Ruth Ley is currently the Managing Director of Max Planck Institute for Biology, Tübingen, where she is the Director of the Department of Microbiome Science. She is also acting as co-Speaker for the Cluster of Excellence “Controlling Microbiomes to Fight Infection” with the University of Tübingen, Germany.
Ley received a BA in Integrative Biology from the University of California at Berkeley in 1992, a PhD from the University of Colorado, Boulder in 2001. She received a NRC-NASA Fellowship for post-doctoral work with Dr. Norman Pace at CU Boulder. In 2004 she moved to Washington University School of Medicine to work with Dr. Jeffrey Gordon on the human microbiome. She was named an Instructor in 2005 and a Research Assistant Professor at Washington University School of Medicine in 2007. In July 2008, Ley joined the Department of Microbiology at Cornell University as an Assistant Professor, and in 2013 became an Associate Professor with tenure in the Department of Molecular Biology and Genetics.
Ley’s awards include a Fellowship in Science and Engineering from the David and Lucile Packard Foundation, a Beckman Young Investigator Award, the NIH Director’s New Innovator Award, the ISME Young Investigator Award, and the Ernst Jung Prize for Medicine. She is a member of EMBO, of the European Academy of Microbiology, and of the American Academy of Microbiology. In 2020 she was elected to the Leopoldina German National Academy of Sciences. She is the recipient of the 2020 Otto Bayer award.

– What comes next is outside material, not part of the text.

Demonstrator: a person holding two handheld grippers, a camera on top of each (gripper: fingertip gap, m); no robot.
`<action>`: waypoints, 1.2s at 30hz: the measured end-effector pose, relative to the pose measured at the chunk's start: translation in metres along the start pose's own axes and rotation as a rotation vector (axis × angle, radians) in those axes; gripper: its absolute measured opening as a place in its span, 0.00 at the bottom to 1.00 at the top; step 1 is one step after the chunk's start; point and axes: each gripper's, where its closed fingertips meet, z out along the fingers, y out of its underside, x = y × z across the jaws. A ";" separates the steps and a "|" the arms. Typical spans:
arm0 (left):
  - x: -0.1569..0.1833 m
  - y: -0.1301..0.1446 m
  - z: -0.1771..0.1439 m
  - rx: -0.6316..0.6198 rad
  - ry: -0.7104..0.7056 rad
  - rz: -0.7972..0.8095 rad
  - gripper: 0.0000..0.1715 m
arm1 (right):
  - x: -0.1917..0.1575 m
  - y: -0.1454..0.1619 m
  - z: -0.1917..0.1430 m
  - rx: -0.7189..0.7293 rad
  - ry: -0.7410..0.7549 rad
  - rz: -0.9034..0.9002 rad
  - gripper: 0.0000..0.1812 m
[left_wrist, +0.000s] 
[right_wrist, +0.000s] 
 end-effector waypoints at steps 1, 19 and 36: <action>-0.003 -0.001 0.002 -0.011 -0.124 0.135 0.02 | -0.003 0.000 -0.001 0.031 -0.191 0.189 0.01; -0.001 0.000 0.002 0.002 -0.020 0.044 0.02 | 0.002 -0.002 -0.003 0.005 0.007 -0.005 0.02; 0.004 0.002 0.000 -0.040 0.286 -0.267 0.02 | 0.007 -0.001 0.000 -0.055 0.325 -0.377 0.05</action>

Ruth Ley’s early contributions to microbiome research:
In 2005-2006, three key publications for the first time showed that the gut microbiome can drive disease (at that time, microbiome diversity studies conducted in humans did not include a disease context). First, Ruth Ley, Jeffrey Gordon and colleagues observed that the gut microbiome of genetically obese mice differed in composition from that of wildtype littermates (Ley et al., PNAS 2005). Ley made this discovery with techniques she brought to the laboratory of Gordon: this includes the first pubication of the UniFrac tool developed by Cathy Lozupone and Rob Knight at CU Boulder. Subsequently, Peter Turnbaugh made the discovery that the microbiome of obese mice was sufficient to confer a metabolically disordered phenotype to germfree mouse recipients (Turnbaugh et al,, Nature 2006). Concurrently, Ley made the discovery that the same disordered microbiome was associated with obesity in humans (Ley et al., Nature 2006), thus making the mouse findings relevant in humans. These three early cornerstone publications launched the study of the microbiome in the context of disease on a large scale and across biomedical disciplines.